Getting your CRM data in order can improve your ability to affect CLV measures. According to Econsultancy’s Customer Lifetime Value Report 2014, more than a quarter (26%) of company respondents attributed their success in CLV to date to a more effective use of data, while customer segmentation came in at 24%. More than a third (34%) of company respondents also cited more personalized interactions, including onsite communications and email, as being effective in increasing their CLV.

Furthermore, as businesses strive to integrate all customer data sources and silos in order to build a single, joined-up view of the customer, this is ultimately going to benefit their CLV. In the above mentioned report, it is unsurprising that companies rate the single customer view as the most effective tool for enhanced customer lifetime value (32%). More than a quarter (27%) also cited a strong interaction between online and offline channels as positively benefitting CLV. Additionally, 52% say better use of data will increase CLV in the future.

This leads to the question: how is CLV being measured?

No Single Answer, But Don’t Forget Attribution

There’s no straightforward answer. Whichever measurement is used, the basic equation looks something like this: customer revenue minus the cost to acquire and then serve the customer.

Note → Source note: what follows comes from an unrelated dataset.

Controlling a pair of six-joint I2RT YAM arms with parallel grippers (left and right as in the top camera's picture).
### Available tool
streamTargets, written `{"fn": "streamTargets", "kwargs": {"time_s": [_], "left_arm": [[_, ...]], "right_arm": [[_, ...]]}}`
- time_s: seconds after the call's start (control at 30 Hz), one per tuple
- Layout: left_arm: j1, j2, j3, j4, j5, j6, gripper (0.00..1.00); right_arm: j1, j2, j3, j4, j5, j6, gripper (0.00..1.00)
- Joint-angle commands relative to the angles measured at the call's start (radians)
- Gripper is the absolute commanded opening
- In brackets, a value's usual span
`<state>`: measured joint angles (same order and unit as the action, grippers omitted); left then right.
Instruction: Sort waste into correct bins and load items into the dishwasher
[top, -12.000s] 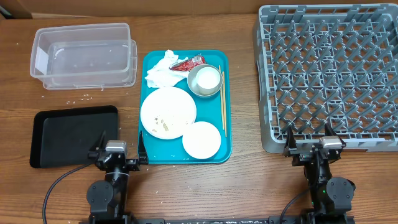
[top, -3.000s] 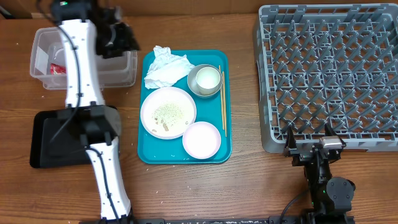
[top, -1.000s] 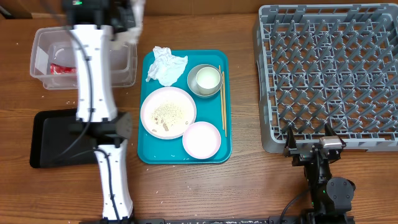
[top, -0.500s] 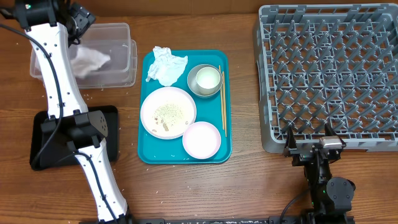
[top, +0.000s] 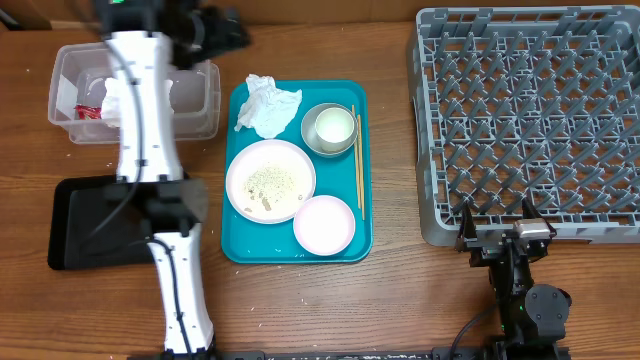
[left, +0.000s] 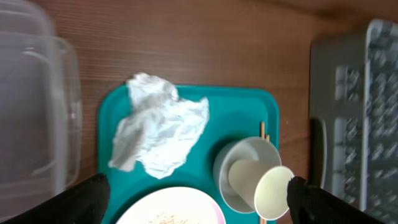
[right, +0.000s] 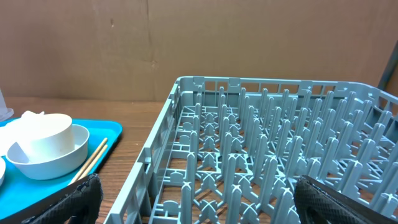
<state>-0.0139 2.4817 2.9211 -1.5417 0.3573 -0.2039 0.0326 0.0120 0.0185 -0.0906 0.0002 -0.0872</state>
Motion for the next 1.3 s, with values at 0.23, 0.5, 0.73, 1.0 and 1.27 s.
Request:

A wide variety of economic models and calculations exist to help marketers arrive at a definitive figure, but these depend on variables that are not just specific to a sector, but an organisation. There is not really a one-size-fits-all system of measurement, and so knowledge tends to come with time and experience. That said, the most common model used is the recency-frequency-monetization calculation, or RFM dimensions, which we explained in a previous post.

CLV and advanced marketing attribution are deeply intertwined in building sustainable customer relationships. In the end, the attribution model you choose will impact which customer segments you value the most – and that will impact how you decide to spend your marketing budgets now in the future. Ultimately, this will all impact the relationship you’ll have with each customer.

That’s why it’s also important to have the right attribution model for your business. As we found out in a recent webinar, marketers still have a lot of doubts regarding attribution in the digital age. And there’s really no one answer, no one model to rule them all. In the end, the closest answer we have for both CLV measurement and attribution models is: know your data, know your business, and let one help the other. From there, you’ll know your customers, and how to better forge lasting relationships with them.

CRM needs CLV, CLV needs attribution, and in the end they all need each other. Improving CRM, however, might just be the starting point to all of this – and programmatic, allowing personalization like never before, one method to deepen customer relationships at a cost relative to their lifetime value.